Could you output the whole listing exactly as it stands, minus any images?

****************

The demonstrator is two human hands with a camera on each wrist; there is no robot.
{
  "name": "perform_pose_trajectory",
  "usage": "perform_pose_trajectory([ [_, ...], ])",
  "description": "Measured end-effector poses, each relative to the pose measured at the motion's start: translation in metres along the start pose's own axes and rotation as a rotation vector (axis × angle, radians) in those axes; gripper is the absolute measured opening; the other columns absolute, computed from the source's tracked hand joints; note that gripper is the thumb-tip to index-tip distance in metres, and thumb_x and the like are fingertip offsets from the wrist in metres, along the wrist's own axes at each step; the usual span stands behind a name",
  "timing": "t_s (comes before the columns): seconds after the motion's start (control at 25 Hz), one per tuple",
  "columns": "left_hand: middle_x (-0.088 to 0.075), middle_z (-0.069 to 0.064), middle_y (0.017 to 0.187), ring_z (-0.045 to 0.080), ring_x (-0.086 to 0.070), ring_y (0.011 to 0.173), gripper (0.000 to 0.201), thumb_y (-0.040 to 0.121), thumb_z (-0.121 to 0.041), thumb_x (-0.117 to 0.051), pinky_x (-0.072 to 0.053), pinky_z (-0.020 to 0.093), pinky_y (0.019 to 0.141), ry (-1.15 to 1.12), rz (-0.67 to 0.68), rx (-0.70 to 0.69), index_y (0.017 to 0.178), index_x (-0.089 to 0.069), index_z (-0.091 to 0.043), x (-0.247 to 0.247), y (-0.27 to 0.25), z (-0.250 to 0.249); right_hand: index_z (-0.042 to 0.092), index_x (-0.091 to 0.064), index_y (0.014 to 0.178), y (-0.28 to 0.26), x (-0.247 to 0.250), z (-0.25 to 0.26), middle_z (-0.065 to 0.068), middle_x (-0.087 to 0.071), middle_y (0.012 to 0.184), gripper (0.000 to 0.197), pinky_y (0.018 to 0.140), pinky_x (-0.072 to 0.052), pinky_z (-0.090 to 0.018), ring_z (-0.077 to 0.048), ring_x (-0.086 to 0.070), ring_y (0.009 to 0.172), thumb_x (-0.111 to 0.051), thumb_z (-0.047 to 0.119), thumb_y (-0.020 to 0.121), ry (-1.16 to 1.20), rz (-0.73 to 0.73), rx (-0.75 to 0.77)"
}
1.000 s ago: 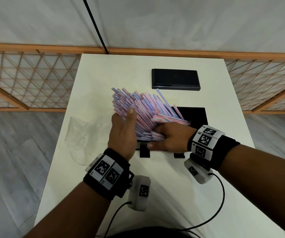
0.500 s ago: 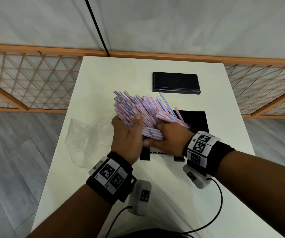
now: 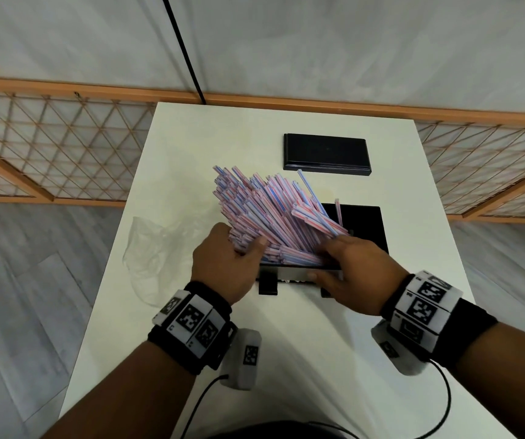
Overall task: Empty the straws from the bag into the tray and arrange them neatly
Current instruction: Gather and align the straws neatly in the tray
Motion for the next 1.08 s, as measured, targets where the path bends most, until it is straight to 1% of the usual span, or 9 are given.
perform_pose_trajectory([
  [0.2, -0.070, -0.009, 0.078, 0.021, -0.071, 0.072, 0.030, 0.085, -0.054, -0.069, -0.060, 0.040, 0.074, 0.004, -0.025, -0.094, 0.086, -0.064, -0.024, -0.002, -0.001, -0.011, 0.028, -0.053, 0.111, -0.001, -0.012, 0.007, -0.001, -0.062, 0.108, 0.068, 0.084, -0.052, -0.037, -0.026, -0.060, 0.105, -0.019, 0.077, 0.078, 0.007, 0.072, -0.140],
  [0.32, -0.073, -0.007, 0.082, 0.020, -0.072, 0.080, 0.035, 0.087, -0.059, -0.063, -0.055, 0.033, 0.081, 0.098, 0.006, -0.125, 0.086, -0.069, -0.024, -0.008, 0.003, -0.022, 0.033, -0.046, 0.123, 0.004, -0.020, 0.019, 0.000, -0.059, 0.121, 0.066, 0.091, -0.051, -0.043, -0.031, -0.057, 0.114, -0.012, 0.073, 0.084, -0.105, 0.096, -0.156],
  [0.4, -0.071, -0.003, 0.075, 0.023, -0.069, 0.081, 0.038, 0.092, -0.055, -0.059, -0.047, 0.028, 0.076, 0.172, -0.014, -0.136, 0.077, -0.064, -0.020, -0.011, 0.007, -0.027, 0.033, -0.045, 0.125, 0.006, -0.021, 0.025, 0.000, -0.057, 0.124, 0.067, 0.094, -0.048, -0.045, -0.033, -0.055, 0.116, -0.007, 0.069, 0.084, -0.132, 0.082, -0.174],
  [0.56, -0.072, -0.001, 0.066, 0.019, -0.072, 0.069, 0.030, 0.096, -0.048, -0.055, -0.056, 0.036, 0.074, 0.062, -0.119, -0.294, 0.085, -0.065, -0.022, -0.009, -0.005, -0.029, 0.027, -0.037, 0.137, 0.000, -0.023, 0.030, 0.002, -0.048, 0.134, 0.065, 0.093, -0.048, -0.045, -0.031, -0.050, 0.118, -0.010, 0.060, 0.088, -0.086, -0.043, -0.190],
  [0.72, -0.071, -0.005, 0.068, 0.013, -0.071, 0.064, 0.029, 0.090, -0.052, -0.059, -0.057, 0.035, 0.065, -0.074, -0.163, -0.410, 0.088, -0.065, -0.024, -0.004, -0.021, -0.023, 0.027, -0.036, 0.141, -0.005, -0.023, 0.026, 0.002, -0.044, 0.139, 0.069, 0.093, -0.048, -0.043, -0.030, -0.048, 0.122, -0.010, 0.060, 0.086, -0.087, -0.073, -0.228],
  [0.8, -0.067, -0.004, 0.076, 0.020, -0.067, 0.067, 0.035, 0.082, -0.057, -0.066, -0.053, 0.037, 0.067, -0.054, -0.240, -0.377, 0.088, -0.058, -0.023, 0.002, -0.018, -0.012, 0.028, -0.042, 0.138, -0.004, -0.024, 0.023, 0.002, -0.049, 0.137, 0.071, 0.094, -0.048, -0.043, -0.030, -0.051, 0.121, -0.013, 0.064, 0.085, -0.085, -0.035, -0.196],
  [0.92, -0.057, 0.005, 0.089, 0.034, -0.065, 0.068, 0.074, 0.061, -0.079, -0.074, -0.054, 0.048, 0.066, -0.167, -0.319, -0.141, 0.096, -0.037, -0.026, 0.013, -0.006, 0.001, 0.021, -0.058, 0.121, -0.006, -0.018, 0.011, -0.005, -0.064, 0.119, 0.064, 0.087, -0.052, -0.039, -0.031, -0.060, 0.110, -0.033, 0.067, 0.086, 0.010, -0.069, -0.203],
  [1.0, -0.055, 0.004, 0.087, 0.034, -0.066, 0.064, 0.088, 0.050, -0.083, -0.075, -0.056, 0.046, 0.056, -0.285, -0.217, 0.062, 0.102, -0.037, -0.022, 0.016, -0.002, 0.000, 0.016, -0.059, 0.114, -0.007, -0.009, 0.001, -0.008, -0.065, 0.114, 0.065, 0.085, -0.050, -0.035, -0.031, -0.061, 0.107, -0.044, 0.071, 0.084, 0.024, -0.066, -0.330],
  [1.08, -0.061, 0.005, 0.080, 0.029, -0.064, 0.053, 0.080, 0.058, -0.072, -0.081, -0.051, 0.034, 0.045, -0.361, -0.074, 0.161, 0.102, -0.046, -0.016, 0.010, -0.001, -0.007, 0.014, -0.051, 0.123, -0.006, -0.005, -0.002, -0.010, -0.059, 0.120, 0.074, 0.087, -0.048, -0.036, -0.032, -0.058, 0.111, -0.047, 0.074, 0.081, 0.037, -0.049, -0.403],
])
Point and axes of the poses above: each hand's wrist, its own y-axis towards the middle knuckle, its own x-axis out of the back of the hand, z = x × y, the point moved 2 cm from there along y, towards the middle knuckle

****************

Written response:
The demonstrator is two human hands with a camera on each wrist; there is no robot.
{
  "name": "perform_pose_trajectory",
  "usage": "perform_pose_trajectory([ [_, ...], ])",
  "description": "Measured end-effector poses, each relative to the pose measured at the motion's start: translation in metres along the start pose's own axes and rotation as a rotation vector (axis × angle, radians) in those axes; gripper is the absolute measured opening; the other columns absolute, computed from the source's tracked hand joints; note that gripper is the thumb-tip to index-tip distance in metres, and thumb_x and the like are fingertip offsets from the wrist in metres, along the wrist's own axes at each step; the usual span stands behind a name",
  "timing": "t_s (comes before the columns): seconds after the motion's start (control at 25 Hz), one per tuple",
  "columns": "left_hand: middle_x (-0.088 to 0.075), middle_z (-0.069 to 0.064), middle_y (0.017 to 0.187), ring_z (-0.045 to 0.080), ring_x (-0.086 to 0.070), ring_y (0.011 to 0.173), gripper (0.000 to 0.201), thumb_y (-0.040 to 0.121), thumb_z (-0.121 to 0.041), thumb_x (-0.117 to 0.051), pinky_x (-0.072 to 0.053), pinky_z (-0.020 to 0.093), pinky_y (0.019 to 0.141), ry (-1.15 to 1.12), rz (-0.67 to 0.68), rx (-0.70 to 0.69), index_y (0.017 to 0.178), index_x (-0.089 to 0.069), index_z (-0.091 to 0.043), x (-0.247 to 0.247), y (-0.27 to 0.25), z (-0.250 to 0.249); right_hand: index_z (-0.042 to 0.092), index_x (-0.091 to 0.064), index_y (0.014 to 0.178), y (-0.28 to 0.26), x (-0.247 to 0.250), z (-0.25 to 0.26), middle_z (-0.065 to 0.068), middle_x (-0.087 to 0.071), middle_y (0.012 to 0.184), gripper (0.000 to 0.197), pinky_y (0.018 to 0.140), pinky_x (-0.072 to 0.052), pinky_z (-0.090 to 0.018), ring_z (-0.077 to 0.048), ring_x (-0.086 to 0.070), ring_y (0.009 to 0.172), thumb_x (-0.111 to 0.051), thumb_z (-0.047 to 0.119), thumb_y (-0.020 to 0.121), ry (-1.16 to 1.20), rz (-0.73 to 0.73), rx (-0.75 to 0.77)"
}
1.000 s ago: 
0.500 s ago: 
now: 
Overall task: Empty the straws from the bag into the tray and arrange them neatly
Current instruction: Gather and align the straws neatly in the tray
Motion for the next 1.08 s, as measured, targets where the path bends most, until it is straight to 1% of the usual span, or 9 are given.
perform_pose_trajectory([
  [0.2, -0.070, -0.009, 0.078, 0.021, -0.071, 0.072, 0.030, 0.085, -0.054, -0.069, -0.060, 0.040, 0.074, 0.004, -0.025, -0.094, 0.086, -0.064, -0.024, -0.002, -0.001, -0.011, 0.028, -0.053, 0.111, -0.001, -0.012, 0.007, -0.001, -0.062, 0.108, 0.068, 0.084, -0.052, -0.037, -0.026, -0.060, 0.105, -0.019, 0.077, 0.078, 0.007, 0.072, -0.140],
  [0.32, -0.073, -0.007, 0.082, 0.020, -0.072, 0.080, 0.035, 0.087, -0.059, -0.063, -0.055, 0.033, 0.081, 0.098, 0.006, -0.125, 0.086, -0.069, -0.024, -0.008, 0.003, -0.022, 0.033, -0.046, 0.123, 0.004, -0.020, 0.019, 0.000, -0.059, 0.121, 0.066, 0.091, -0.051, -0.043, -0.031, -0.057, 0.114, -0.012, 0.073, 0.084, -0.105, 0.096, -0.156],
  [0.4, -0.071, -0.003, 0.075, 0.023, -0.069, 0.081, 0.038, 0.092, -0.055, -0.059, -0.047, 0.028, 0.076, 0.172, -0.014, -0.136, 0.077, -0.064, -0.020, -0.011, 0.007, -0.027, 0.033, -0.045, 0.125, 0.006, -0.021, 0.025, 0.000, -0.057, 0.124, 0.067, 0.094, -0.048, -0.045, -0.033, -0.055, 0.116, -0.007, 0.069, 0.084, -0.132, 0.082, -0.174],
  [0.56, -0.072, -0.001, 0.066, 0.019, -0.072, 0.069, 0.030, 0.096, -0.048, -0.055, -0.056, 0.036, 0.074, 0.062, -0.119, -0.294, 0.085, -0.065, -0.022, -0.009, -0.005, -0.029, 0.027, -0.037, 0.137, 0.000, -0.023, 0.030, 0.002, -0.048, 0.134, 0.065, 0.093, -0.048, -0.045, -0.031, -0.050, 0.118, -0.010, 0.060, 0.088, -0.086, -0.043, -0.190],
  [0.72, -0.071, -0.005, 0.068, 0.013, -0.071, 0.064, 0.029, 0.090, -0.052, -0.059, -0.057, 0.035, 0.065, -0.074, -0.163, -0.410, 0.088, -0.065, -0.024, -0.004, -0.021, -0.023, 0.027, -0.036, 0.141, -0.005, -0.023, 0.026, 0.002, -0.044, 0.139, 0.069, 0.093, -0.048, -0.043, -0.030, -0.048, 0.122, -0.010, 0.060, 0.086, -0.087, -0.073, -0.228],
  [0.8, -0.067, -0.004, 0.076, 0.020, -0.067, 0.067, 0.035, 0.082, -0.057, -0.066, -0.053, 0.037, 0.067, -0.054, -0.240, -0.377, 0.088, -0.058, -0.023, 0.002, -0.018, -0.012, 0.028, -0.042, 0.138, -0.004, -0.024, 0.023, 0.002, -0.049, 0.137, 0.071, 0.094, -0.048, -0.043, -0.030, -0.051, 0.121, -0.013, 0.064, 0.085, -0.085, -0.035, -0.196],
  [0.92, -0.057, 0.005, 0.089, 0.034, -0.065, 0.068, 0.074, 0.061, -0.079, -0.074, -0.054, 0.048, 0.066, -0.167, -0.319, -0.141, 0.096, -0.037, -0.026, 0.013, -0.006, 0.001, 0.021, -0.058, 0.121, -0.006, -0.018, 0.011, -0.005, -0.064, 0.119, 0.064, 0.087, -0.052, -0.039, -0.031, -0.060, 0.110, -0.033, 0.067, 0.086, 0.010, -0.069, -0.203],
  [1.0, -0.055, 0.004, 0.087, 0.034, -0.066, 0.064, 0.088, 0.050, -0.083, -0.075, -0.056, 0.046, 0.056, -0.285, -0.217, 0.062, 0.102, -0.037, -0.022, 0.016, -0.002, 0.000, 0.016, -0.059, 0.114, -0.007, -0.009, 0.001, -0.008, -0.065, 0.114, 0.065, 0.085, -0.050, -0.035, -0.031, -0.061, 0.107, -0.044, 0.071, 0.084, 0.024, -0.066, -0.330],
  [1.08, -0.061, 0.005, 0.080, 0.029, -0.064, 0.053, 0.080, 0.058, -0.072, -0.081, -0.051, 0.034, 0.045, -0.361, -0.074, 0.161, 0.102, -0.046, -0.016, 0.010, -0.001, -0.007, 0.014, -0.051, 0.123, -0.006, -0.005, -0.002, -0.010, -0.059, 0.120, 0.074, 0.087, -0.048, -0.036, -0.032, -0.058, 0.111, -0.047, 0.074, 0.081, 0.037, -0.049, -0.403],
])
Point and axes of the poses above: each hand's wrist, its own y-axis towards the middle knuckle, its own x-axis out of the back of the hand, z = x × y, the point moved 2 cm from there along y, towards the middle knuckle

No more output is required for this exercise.